Former airfield in Italy

Torrente Comunelli Airfield is an abandoned World War II military airfield in Sicily, located 5 km west-northwest of Gela, approximately 140 km southeast of Palermo.

It was an all-weather temporary field built by the XII Engineer Command using a graded earth compacted surface, with a prefabricated hessian (burlap) surfacing known as PHS. PHS was made of an asphalt-impregnated jute which was rolled out over the compacted surface over a square mesh track (SMT) grid of wire joined in 3-inch squares. Pierced Steel Planking was also used for parking areas, as well as for dispersal sites, when it was available. In addition, tents were used for billeting and also for support facilities; an access road was built to the existing road infrastructure; a dump for supplies, ammunition, and gasoline drums, along with a drinkable water and minimal electrical grid for communications and station lighting.

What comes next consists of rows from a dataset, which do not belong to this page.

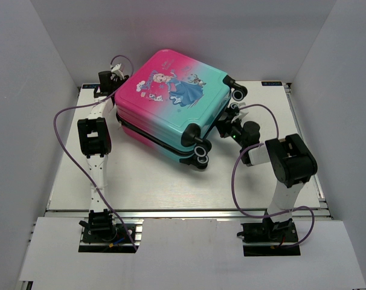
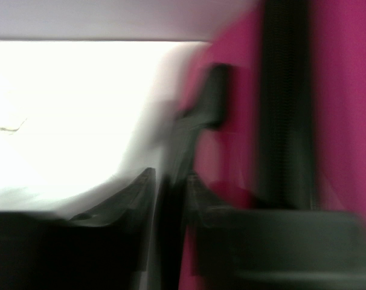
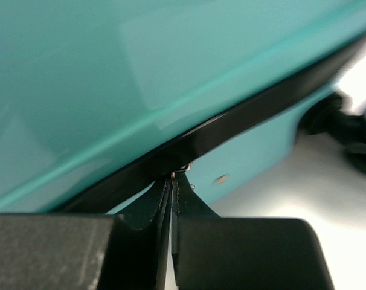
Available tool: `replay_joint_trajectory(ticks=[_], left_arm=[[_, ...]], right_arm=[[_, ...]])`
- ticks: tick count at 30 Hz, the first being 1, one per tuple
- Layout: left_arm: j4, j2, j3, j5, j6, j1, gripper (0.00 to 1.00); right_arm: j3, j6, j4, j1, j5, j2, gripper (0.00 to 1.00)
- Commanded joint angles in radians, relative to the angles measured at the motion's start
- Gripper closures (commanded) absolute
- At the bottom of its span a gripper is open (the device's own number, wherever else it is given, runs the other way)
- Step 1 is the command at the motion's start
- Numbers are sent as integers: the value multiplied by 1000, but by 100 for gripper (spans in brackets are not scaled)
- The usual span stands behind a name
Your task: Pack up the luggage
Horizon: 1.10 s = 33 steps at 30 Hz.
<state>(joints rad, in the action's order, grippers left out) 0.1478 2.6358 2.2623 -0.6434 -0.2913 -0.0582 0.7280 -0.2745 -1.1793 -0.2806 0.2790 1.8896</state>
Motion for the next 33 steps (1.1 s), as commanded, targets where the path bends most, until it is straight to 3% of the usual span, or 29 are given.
replay_joint_trajectory(ticks=[1,2,5,8,12,17,21,27,32,33], left_arm=[[16,55,-10,92,-89,51,32],[7,41,-13,122,-103,51,2],[64,-48,-21,213,-135,51,2],[149,-172,-49,397,-151,51,2],[301,-312,-64,695,-155,51,2],[439,-450,-112,789,-151,27,2],[466,-528,-179,780,-186,27,2],[493,-618,-297,771,-170,27,2],[470,-790,-435,532,-120,58,2],[422,-885,-526,462,-130,58,2]], right_arm=[[-108,34,-258,-184,186,-157,100],[-137,37,-222,-207,133,-185,100],[-223,49,-146,-241,30,-288,100],[-240,73,-44,-249,-70,-357,100],[-234,83,-13,-252,-90,-380,100],[-222,92,9,-253,-90,-369,100],[-219,119,35,-258,-115,-369,100],[-164,103,110,-246,-394,-363,100],[-124,107,130,-250,-357,-343,100],[-125,107,126,-252,-339,-343,100]])
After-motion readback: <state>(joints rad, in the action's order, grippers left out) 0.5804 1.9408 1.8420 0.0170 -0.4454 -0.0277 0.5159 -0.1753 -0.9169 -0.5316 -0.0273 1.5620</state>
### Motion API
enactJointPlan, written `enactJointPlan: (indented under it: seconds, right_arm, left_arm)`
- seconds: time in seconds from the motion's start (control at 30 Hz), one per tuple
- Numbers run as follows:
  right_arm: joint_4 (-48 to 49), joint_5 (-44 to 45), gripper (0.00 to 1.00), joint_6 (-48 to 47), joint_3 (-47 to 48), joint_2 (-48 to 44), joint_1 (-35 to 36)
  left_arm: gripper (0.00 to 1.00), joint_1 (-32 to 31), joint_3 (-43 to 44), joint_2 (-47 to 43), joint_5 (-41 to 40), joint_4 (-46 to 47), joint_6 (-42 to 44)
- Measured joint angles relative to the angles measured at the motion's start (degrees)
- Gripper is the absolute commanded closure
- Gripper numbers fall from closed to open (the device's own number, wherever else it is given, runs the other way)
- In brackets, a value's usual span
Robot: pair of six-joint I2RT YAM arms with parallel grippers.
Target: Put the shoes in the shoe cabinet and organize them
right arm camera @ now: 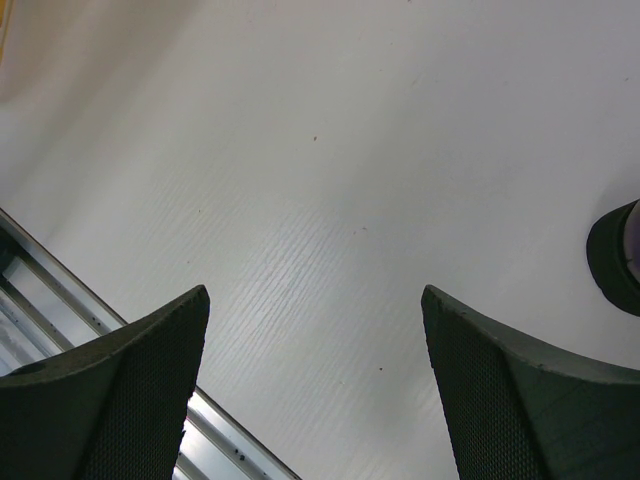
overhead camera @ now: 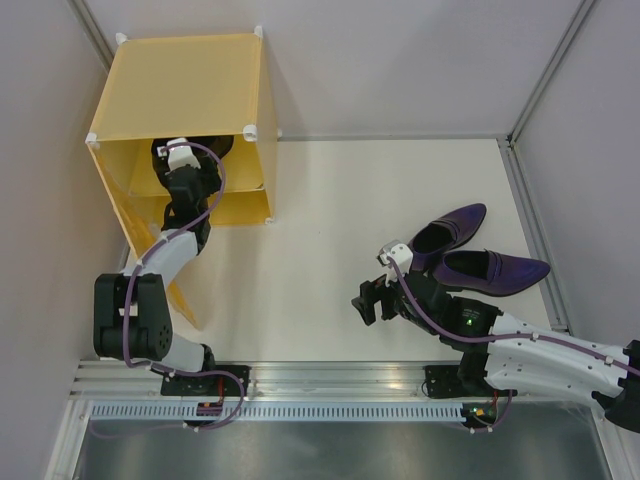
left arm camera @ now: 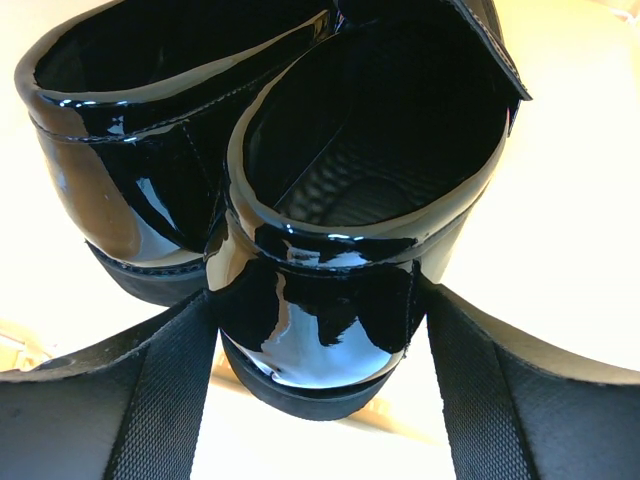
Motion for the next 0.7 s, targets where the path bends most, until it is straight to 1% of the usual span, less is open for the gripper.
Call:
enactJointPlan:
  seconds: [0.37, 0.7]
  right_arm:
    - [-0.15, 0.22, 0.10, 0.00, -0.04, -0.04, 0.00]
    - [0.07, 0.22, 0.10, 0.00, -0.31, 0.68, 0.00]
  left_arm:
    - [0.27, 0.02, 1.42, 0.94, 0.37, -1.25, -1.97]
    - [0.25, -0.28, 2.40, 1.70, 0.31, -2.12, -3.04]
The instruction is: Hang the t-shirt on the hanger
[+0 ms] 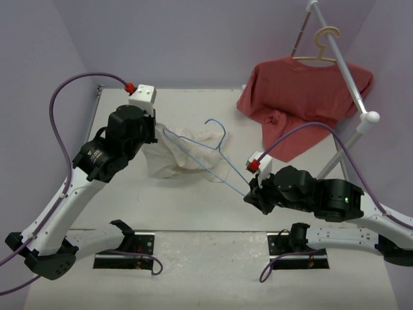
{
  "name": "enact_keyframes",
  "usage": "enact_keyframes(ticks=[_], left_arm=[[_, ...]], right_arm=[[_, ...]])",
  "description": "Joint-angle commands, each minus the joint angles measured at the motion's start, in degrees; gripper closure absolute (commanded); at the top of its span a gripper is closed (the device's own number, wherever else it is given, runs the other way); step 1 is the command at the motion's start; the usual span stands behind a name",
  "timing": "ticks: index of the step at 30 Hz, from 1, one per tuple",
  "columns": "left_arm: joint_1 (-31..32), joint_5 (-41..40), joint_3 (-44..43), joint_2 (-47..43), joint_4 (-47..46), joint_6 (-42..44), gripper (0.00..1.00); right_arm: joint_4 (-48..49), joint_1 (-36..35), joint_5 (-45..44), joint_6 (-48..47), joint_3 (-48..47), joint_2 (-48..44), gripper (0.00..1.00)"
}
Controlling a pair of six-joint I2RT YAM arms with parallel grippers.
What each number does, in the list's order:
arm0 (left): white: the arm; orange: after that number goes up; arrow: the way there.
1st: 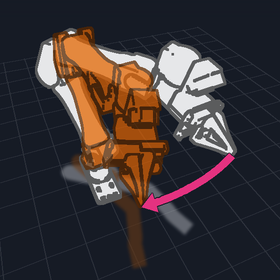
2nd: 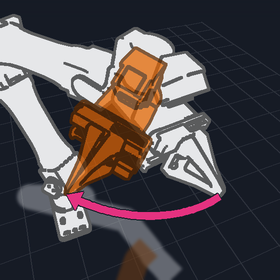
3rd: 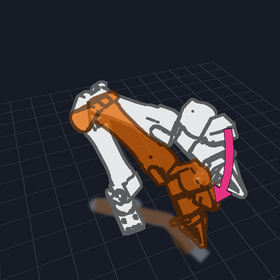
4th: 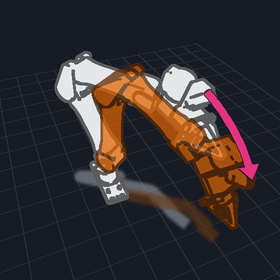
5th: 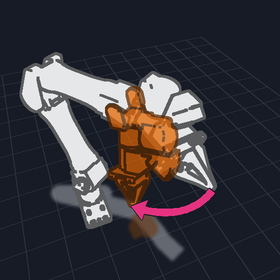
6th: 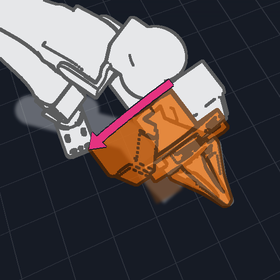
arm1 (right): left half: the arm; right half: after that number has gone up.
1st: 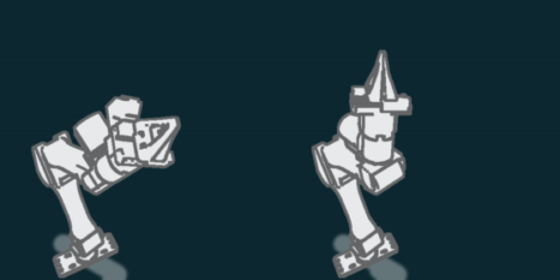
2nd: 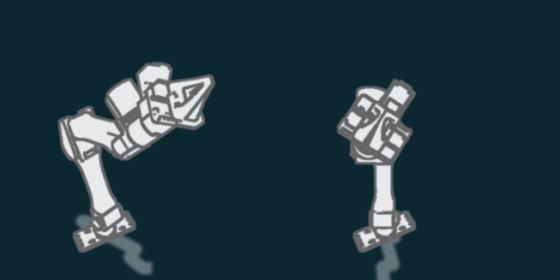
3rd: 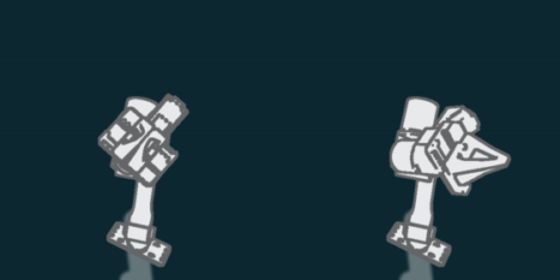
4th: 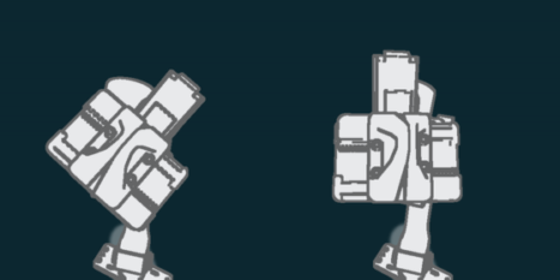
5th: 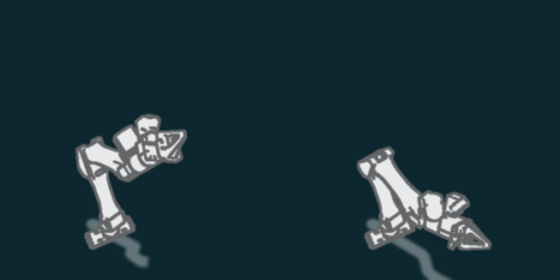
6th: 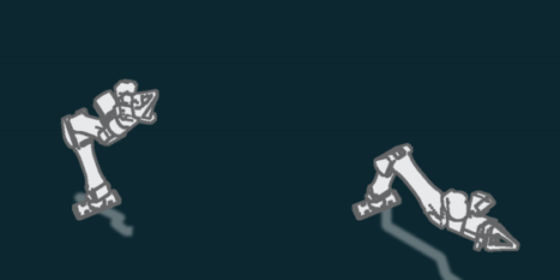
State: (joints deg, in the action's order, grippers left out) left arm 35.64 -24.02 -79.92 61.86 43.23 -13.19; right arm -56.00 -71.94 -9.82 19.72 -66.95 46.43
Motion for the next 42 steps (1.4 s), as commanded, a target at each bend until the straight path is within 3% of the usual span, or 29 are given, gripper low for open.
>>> enact_keyframes(ticks=[1, 9, 22, 25, 28, 30, 34, 38, 42], left_arm=[[-0.4, 1.7, -2.9, -2.7, 0.5, 5.5, 1.00], [-0.4, 6.3, -1.4, -3.8, -1.0, 7.8, 1.00], [-0.4, 3.6, -2.2, -1.8, -1.2, 7.6, 1.00], [-0.4, 11.8, -3.1, -2.2, -2.6, 9.5, 1.00], [-0.4, 27.3, -4.2, -3.9, -6.1, 11.8, 1.00], [-0.3, 34.1, -5.4, -4.2, -7.8, 12.4, 1.00], [-0.4, 41.1, -8.3, -3.2, -8.3, 12.9, 1.00], [0.2, 36.9, -13.0, -1.7, -4.8, 15.7, 1.00], [1.8, 31.0, -11.5, -4.8, -4.6, 17.3, 1.00]], right_arm=[[-0.1, -0.1, -2.8, -2.3, -3.7, 0.5, 1.00], [2.0, -0.1, 0.7, -4.7, -5.1, 6.1, 1.00], [4.5, -0.1, 6.0, -7.3, -5.7, 7.5, 1.00], [6.8, -0.1, 8.5, -10.8, -5.5, 6.9, 1.00], [9.8, 0.2, 6.4, -15.9, -6.9, 7.4, 1.00], [12.9, 3.7, 5.8, -17.6, -8.0, 8.5, 1.00], [18.8, 12.1, 14.7, -18.9, -7.6, 11.8, 1.00], [19.5, 12.6, 19.5, -25.8, -6.5, 13.1, 1.00], [24.0, 14.6, 22.4, -28.4, -0.2, 7.7, 1.00]])
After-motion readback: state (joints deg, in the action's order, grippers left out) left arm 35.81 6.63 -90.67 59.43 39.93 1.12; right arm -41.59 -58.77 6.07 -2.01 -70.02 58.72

Once completed it was turned over for use by the United States Army Air Force Twelfth Air Force 47th Bombardment Group from 9–20 August 1943, flying A-20 Havoc light bombers. From Torrente Comunelli, the group flew missions over Sicily in support of the ground forces engaged in battle

When the 86th moved out the airfield was closed and dismantled. Today there remains a slightly visible main runway in an agricultural field.